There are other attributes of the Pilar-Type Maxillary(upper) Orthotic’s sliding ramp which can always be adjusted to meet certain needs and  at a certain vertical height can possibly capture an articulate disc into proper alignment with the mandibular condyle and have action as a “pull -forward” Splint Insertion in addition to NTI type attributes. If the articular disc does not audibly pop into place (over mandibular condyle) during the manipulation procedure ,you have at least decompressed the tissues of the joint by moving the condyle inferiorly (forward) and restoring superior joint space and potentially eliminate negative bone on bone contact. Restoring superior joint space will allow the joint’s articular disc to move into its proper position at some future time during treatment.

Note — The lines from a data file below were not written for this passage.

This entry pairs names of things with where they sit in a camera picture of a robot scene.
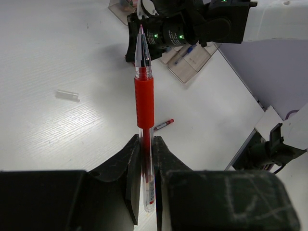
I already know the clear plastic organizer tray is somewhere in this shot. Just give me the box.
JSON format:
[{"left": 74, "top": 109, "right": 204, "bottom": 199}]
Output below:
[{"left": 108, "top": 0, "right": 220, "bottom": 84}]

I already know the red ballpoint pen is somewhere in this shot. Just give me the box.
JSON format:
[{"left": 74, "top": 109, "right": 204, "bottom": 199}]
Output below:
[{"left": 134, "top": 26, "right": 155, "bottom": 213}]

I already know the red gel pen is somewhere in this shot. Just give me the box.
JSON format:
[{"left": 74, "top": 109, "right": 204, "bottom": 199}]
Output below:
[{"left": 154, "top": 119, "right": 174, "bottom": 131}]

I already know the dark blue ballpoint pen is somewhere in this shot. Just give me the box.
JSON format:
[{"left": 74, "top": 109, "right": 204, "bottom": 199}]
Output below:
[{"left": 174, "top": 44, "right": 197, "bottom": 65}]

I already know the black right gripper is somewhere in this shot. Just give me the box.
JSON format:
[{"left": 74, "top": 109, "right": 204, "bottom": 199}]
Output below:
[{"left": 125, "top": 0, "right": 200, "bottom": 63}]

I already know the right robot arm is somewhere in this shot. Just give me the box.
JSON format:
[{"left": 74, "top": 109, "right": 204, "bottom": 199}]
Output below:
[{"left": 125, "top": 0, "right": 308, "bottom": 63}]

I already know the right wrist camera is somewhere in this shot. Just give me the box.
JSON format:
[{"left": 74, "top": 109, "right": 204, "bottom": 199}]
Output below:
[{"left": 137, "top": 0, "right": 158, "bottom": 20}]

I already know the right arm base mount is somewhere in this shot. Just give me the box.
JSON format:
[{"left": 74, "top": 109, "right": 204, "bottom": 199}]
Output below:
[{"left": 225, "top": 105, "right": 308, "bottom": 171}]

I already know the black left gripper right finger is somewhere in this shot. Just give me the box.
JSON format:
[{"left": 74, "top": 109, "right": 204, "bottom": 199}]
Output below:
[{"left": 154, "top": 136, "right": 301, "bottom": 231}]

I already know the clear pen cap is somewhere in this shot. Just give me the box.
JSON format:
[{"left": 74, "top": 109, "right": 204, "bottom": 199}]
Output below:
[{"left": 56, "top": 90, "right": 80, "bottom": 103}]

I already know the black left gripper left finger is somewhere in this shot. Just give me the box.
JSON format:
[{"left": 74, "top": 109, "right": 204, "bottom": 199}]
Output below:
[{"left": 0, "top": 135, "right": 141, "bottom": 231}]

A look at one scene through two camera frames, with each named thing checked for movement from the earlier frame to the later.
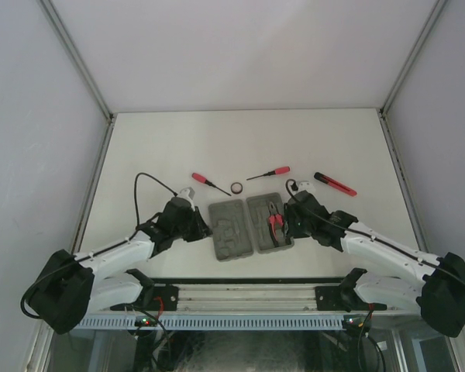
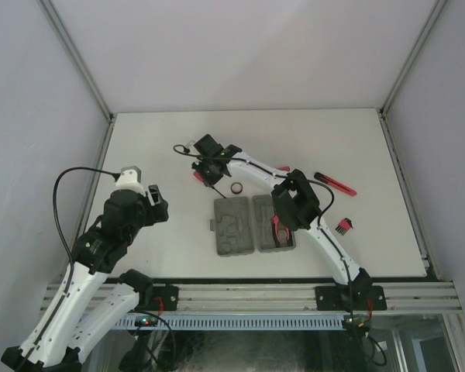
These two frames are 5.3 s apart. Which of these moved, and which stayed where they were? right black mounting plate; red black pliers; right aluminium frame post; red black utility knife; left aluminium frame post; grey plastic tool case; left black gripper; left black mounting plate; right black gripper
Moved: right black gripper; left black gripper; red black pliers
Stayed: left aluminium frame post; right aluminium frame post; left black mounting plate; right black mounting plate; red black utility knife; grey plastic tool case
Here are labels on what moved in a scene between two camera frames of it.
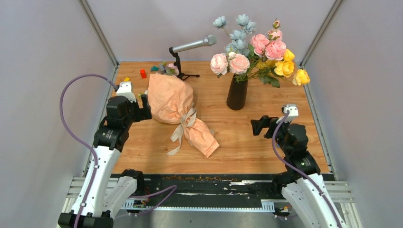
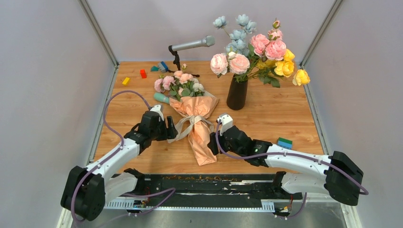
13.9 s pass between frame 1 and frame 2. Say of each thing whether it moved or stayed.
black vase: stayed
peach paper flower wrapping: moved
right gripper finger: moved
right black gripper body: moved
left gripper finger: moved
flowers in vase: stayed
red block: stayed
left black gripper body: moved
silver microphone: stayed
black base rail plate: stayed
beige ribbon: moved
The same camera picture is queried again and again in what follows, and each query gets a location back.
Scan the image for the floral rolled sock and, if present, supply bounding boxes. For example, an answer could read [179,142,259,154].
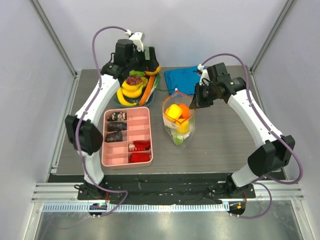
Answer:
[108,111,127,122]

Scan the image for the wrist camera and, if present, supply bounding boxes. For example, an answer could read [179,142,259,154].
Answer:
[195,64,210,86]
[125,29,145,52]

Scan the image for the orange mango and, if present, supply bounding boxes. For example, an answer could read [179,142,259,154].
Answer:
[144,65,162,76]

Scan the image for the blue folded cloth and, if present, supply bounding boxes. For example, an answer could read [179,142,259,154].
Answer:
[164,66,200,95]

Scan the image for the red white cloth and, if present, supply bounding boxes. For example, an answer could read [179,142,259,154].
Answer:
[128,140,151,152]

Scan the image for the purple grapes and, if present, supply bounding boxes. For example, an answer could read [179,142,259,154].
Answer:
[126,75,143,86]

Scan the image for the dark patterned rolled sock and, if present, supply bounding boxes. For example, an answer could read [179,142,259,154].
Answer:
[105,131,123,143]

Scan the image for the yellow lemon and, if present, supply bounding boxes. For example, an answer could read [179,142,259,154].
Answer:
[175,118,190,134]

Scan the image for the white cauliflower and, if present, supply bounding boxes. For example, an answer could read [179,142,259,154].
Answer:
[171,132,193,147]

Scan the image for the teal fruit basket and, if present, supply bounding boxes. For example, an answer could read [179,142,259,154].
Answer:
[112,77,156,108]

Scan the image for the orange tangerine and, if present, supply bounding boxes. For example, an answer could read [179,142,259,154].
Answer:
[178,103,190,119]

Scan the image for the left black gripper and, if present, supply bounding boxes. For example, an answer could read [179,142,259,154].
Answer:
[127,47,160,73]

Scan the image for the clear orange-zip bag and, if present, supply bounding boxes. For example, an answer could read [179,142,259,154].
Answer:
[161,88,196,149]

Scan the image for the orange carrot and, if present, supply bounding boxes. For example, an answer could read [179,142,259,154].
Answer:
[139,75,156,106]

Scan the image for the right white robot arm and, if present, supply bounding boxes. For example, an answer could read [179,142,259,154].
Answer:
[189,63,295,198]

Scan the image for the yellow bell pepper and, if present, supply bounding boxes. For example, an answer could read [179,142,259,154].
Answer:
[164,104,183,123]

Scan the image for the green onion stalk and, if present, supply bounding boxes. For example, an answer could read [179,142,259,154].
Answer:
[150,73,173,94]

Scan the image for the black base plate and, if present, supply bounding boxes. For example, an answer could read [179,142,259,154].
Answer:
[74,173,256,206]

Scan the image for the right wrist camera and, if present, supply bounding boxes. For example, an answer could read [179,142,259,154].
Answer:
[195,64,210,86]

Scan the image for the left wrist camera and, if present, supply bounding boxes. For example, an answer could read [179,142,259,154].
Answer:
[125,29,145,52]

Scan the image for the pink compartment tray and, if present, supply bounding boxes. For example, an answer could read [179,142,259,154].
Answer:
[101,107,153,169]

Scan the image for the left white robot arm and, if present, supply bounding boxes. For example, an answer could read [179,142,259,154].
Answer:
[65,33,160,200]

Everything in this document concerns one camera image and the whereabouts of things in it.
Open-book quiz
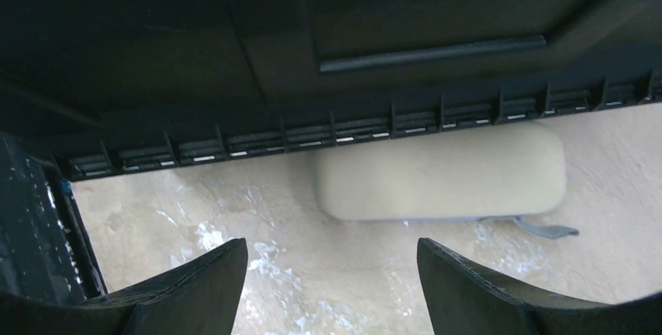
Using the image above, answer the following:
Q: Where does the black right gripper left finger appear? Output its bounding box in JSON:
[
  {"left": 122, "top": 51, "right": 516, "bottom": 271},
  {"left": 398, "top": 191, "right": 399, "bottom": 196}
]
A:
[{"left": 1, "top": 238, "right": 247, "bottom": 334}]

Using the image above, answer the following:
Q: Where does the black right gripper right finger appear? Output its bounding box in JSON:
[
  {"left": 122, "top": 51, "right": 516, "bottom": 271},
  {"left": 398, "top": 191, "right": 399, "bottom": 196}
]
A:
[{"left": 417, "top": 238, "right": 661, "bottom": 334}]

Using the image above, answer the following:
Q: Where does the black plastic toolbox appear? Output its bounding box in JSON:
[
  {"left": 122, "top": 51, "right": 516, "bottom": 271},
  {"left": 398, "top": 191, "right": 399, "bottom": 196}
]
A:
[{"left": 1, "top": 0, "right": 661, "bottom": 305}]

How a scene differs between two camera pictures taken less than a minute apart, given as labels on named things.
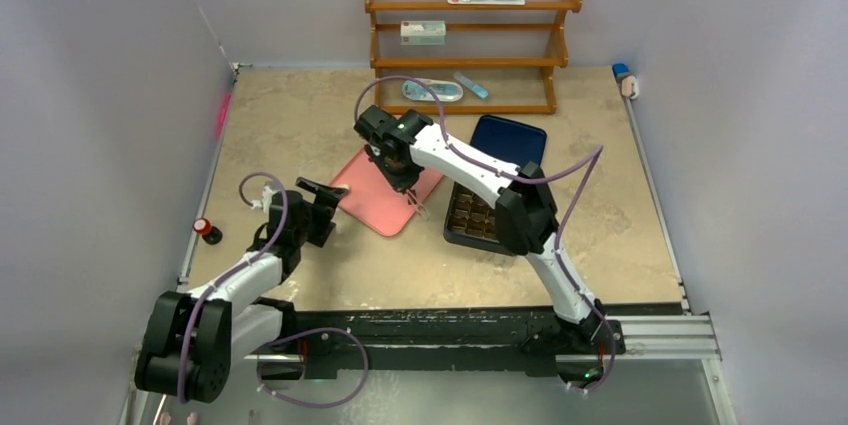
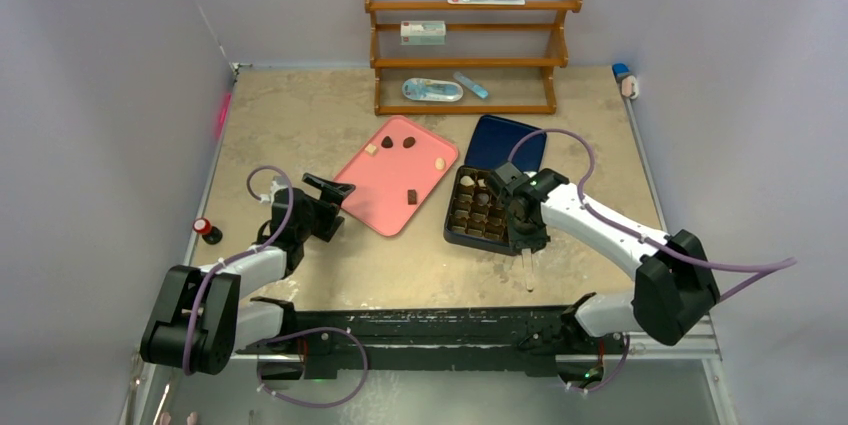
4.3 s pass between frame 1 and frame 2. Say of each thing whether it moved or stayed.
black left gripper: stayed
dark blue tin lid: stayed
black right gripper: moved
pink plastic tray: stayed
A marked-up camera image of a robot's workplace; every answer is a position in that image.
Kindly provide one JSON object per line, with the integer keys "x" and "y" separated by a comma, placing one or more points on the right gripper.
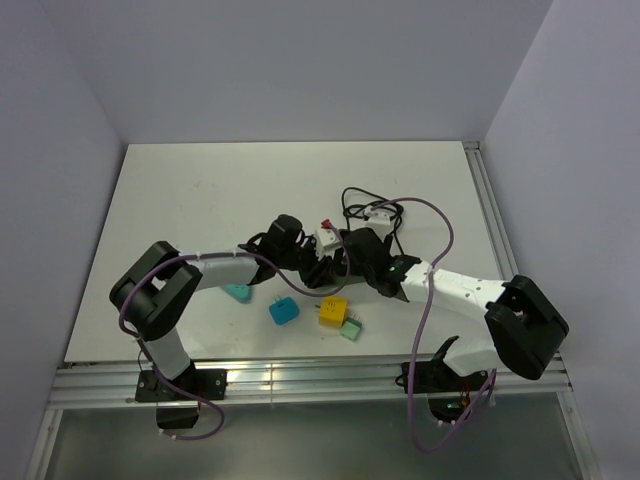
{"x": 387, "y": 243}

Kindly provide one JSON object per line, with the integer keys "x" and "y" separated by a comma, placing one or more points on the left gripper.
{"x": 313, "y": 277}

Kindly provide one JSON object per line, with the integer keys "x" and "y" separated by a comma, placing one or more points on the green power strip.
{"x": 338, "y": 283}

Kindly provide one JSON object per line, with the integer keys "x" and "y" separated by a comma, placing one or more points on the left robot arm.
{"x": 153, "y": 294}

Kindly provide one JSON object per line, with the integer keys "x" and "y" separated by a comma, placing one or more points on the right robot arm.
{"x": 524, "y": 329}

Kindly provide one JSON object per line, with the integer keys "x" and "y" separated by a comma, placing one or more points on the blue plug adapter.
{"x": 283, "y": 310}

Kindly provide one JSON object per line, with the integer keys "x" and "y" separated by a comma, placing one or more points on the light green plug adapter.
{"x": 351, "y": 329}

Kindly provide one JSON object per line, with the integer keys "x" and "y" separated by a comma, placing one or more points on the yellow cube socket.
{"x": 332, "y": 312}

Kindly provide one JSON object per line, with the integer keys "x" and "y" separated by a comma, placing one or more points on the teal triangular power strip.
{"x": 240, "y": 293}

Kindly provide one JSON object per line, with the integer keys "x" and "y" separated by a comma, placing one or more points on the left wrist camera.
{"x": 327, "y": 239}

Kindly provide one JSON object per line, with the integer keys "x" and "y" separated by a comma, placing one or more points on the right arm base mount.
{"x": 435, "y": 377}

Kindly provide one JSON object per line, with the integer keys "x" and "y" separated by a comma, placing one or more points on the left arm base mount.
{"x": 180, "y": 402}

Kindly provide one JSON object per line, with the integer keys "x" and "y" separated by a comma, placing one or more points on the aluminium rail frame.
{"x": 317, "y": 417}

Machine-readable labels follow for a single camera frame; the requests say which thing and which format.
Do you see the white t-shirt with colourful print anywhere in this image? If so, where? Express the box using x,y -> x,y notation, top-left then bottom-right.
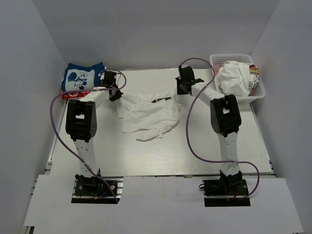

When Initial stage of phase 2 treatment where muscle control is apparent and jaw movement Is in harmony with jaw joint; that is the time when critical tooth imbalance adjustments are initiated. This is the moment when muscles have healed and will produce accurate movement without tooth influence or anticipated movements via faulty muscle memory. Again, we are not attempting bite adjustments during a period of time where there is muscle disharmony.


At first visit of Phase 2 treatment, with Pilar-Type Maxillary(upper) Orthotic inserted in the mouth maintaining muscle control of jaw movement, the orthotic covering these  four front teeth only is gradually reduced in vertical size in the mouth until there is an upper and lower posterior(back) tooth contact created…. That initial posterior upper and lower tooth contact as a result of reducing the Orthotic’s vertical height is the first premature tooth contact that must be removed. This created upper and lower premature tooth contact is reduced by shaving down successively the height of premature tooth contacts, again and again as the Maxillary Orthotic continually made smaller and smaller until …right and left side multiple contacts between upper and lower back teeth occur at same time… all done under muscle control (always with orthotic in mouth).


After this initial phase 2 treatment of muscle controlled tooth imbalance adjustments, only then can additional treatment if needed be implemented, such as functional orthodontia, bridgework, onlays, etc. Deprogramming orthotic should be maintained for control of tension and stress especially with females. Females account for 85% of TMD and Migraine.  Remember, TMD is a dysfunction with many symptoms; Migraine being one of them. TMD is not a disease, it can be controlled but not eliminated.I recommend Orthotic wear every night along with day-time wear when there is periods of stress and tension; in the gym,jogging, driving a car more than an hour, etc.